Background technology
It is defined as nano-cluster with the extra small nano particle less than 2nm cluster sizes.Gold nanoclusters are by several to tens
Individual atom composition, it is closely sized to Fermi's wavelength (de Broglie wavelength of i.e. one electronics in fermi level, Jin Wei of electronics
0.5nm), its free electron has very strong quantum confined effect, ultimately results in the energy level that continuous level structure becomes discrete
Structure, shows the fluorescent characteristic of the visible near infrared region of size dependence.Compared with other fluorescent nano particles, gold nano
Cluster has longer fluorescence lifetime.Secondly as the noble metal such as gold has chemical inertness and usually contains blocking group, make its right
The toxic side effect of organism is small, with good biocompatibility and photostability.In addition, gold nanoclusters also have it is water-soluble strong,
The features such as Stokes shift is larger, makes it obtain extensive concern in terms of optics and biomedical research.
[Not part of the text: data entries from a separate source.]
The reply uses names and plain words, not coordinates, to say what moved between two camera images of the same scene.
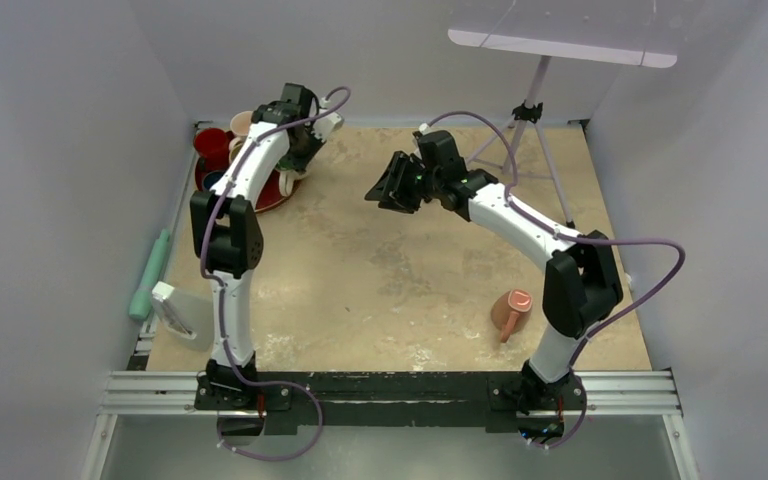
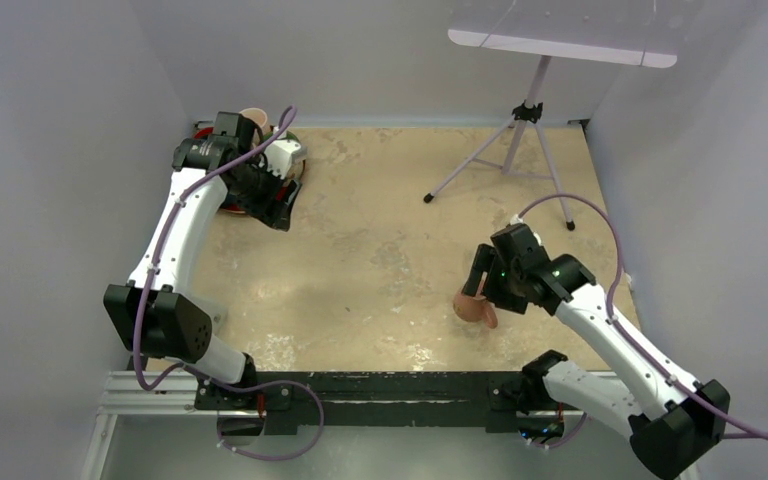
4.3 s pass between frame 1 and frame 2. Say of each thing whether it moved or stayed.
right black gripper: moved
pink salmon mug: moved
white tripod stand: stayed
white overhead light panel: stayed
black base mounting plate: stayed
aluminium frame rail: stayed
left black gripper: moved
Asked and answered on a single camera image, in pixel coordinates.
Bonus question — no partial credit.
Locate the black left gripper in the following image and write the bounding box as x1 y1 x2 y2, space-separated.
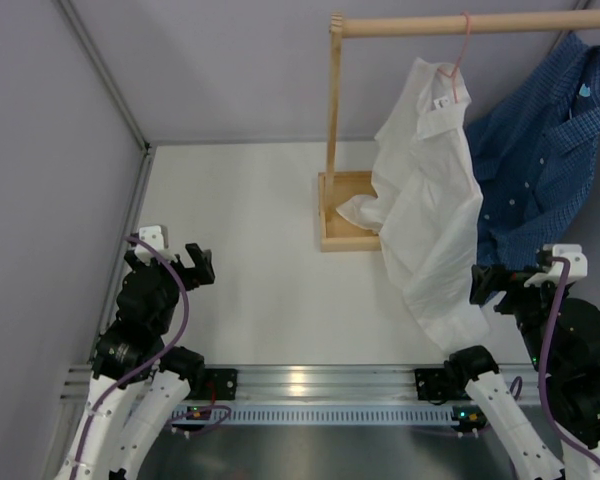
127 242 214 334

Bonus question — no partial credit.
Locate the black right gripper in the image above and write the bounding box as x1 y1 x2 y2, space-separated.
469 263 566 371

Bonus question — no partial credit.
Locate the white shirt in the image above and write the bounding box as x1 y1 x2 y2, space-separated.
336 59 489 354

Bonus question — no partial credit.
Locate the pink wire hanger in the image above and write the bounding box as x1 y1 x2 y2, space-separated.
437 13 474 104

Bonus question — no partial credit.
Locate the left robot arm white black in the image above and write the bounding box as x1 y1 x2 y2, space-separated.
56 237 215 479

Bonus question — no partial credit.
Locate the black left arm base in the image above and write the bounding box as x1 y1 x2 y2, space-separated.
197 368 238 401

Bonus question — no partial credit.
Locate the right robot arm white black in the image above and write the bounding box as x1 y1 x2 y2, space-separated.
444 254 600 479

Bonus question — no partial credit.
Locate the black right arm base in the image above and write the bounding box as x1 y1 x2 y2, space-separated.
414 368 469 405

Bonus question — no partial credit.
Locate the blue checkered shirt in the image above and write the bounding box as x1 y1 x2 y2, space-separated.
465 34 600 270

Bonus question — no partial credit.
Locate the wooden clothes rack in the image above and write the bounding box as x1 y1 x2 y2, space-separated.
315 1 600 253

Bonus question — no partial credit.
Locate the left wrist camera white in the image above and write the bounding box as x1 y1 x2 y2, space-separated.
133 225 176 264

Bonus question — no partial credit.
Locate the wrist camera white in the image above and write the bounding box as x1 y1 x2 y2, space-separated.
133 225 176 264
524 244 588 287

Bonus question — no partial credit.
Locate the aluminium corner frame post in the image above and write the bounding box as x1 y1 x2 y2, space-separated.
52 0 155 339

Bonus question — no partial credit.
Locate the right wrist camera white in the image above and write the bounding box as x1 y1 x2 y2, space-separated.
524 244 588 287

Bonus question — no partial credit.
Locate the aluminium mounting rail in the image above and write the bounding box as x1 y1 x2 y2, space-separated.
62 364 546 401

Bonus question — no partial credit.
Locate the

Due to fluorescence gold nanoclusters super-small, the quick high-quality gold nanoclusters of controllable preparation have certain challenge
Property.At present, the method for preparing fluorescence gold nanoclusters is broadly divided into " from bottom to top " and " from top to bottom " two class." from bottom to top "
Preparation method refers to that golden presoma is directly reduced to zeroth order gold atom, zeroth order gold in the presence of ligand molecular by appropriate reducing agent
Atom aggregation nucleating growth is nano-cluster." from top to bottom " method is the corrasion that is induced by part by gold nano grain
Size reduce, so as to obtain the gold nanoclusters of small size.The part of synthesis gold nanoclusters mainly has protein, polypeptide, amino
Acid, polymer, nucleic acid, sulfydryl small molecule etc..Although the existing method for preparing fluorescence gold nanoclusters is countless, but still
The shortcomings of so there is cumbersome preparation process, required time length, need higher reaction temperature, thus development it is a kind of it is quick, convenient,
The method that low cost prepares fluorescence gold nanoclusters has very important significance.
The content of the invention
Technical problem:Present invention aim to address the stable water-soluble gold nano cluster preparation process of current sulfydryl it is cumbersome,
The problem of time is long, proposes a kind of fluorescence gold nanoclusters fast synthesis method based on chemical etching, to quick, convenient, low
The production water soluble fluorescence gold nanoclusters of cost.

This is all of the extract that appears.